The result should consist solely of the line containing "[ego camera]" and the lines that follow it below, each reproduced exactly, the last line included.

Supplied information |
━━━━━━━━━━━━━━━━━━━━
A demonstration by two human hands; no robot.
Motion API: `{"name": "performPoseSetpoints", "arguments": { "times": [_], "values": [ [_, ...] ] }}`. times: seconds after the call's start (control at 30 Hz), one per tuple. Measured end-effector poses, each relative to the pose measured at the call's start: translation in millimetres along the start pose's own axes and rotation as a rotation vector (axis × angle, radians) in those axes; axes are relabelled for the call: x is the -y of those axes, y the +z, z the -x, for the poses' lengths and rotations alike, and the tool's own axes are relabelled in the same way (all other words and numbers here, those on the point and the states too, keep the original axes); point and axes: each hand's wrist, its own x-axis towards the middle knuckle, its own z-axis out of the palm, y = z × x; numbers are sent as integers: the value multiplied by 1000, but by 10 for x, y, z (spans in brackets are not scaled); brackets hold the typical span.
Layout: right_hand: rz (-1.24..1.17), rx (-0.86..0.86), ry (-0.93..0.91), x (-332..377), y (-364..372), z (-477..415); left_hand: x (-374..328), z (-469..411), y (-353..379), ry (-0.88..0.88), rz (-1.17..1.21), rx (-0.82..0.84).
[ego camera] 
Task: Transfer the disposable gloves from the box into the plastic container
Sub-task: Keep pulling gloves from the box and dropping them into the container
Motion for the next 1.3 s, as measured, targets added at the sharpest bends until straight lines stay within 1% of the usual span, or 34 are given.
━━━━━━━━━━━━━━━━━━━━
Output of the task |
[ego camera] 
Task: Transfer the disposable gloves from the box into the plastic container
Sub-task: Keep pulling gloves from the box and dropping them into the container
Motion for the next 1.3 s, as measured, targets added at the sharpest bends until straight lines stay within 1% of the usual span, or 34 are given.

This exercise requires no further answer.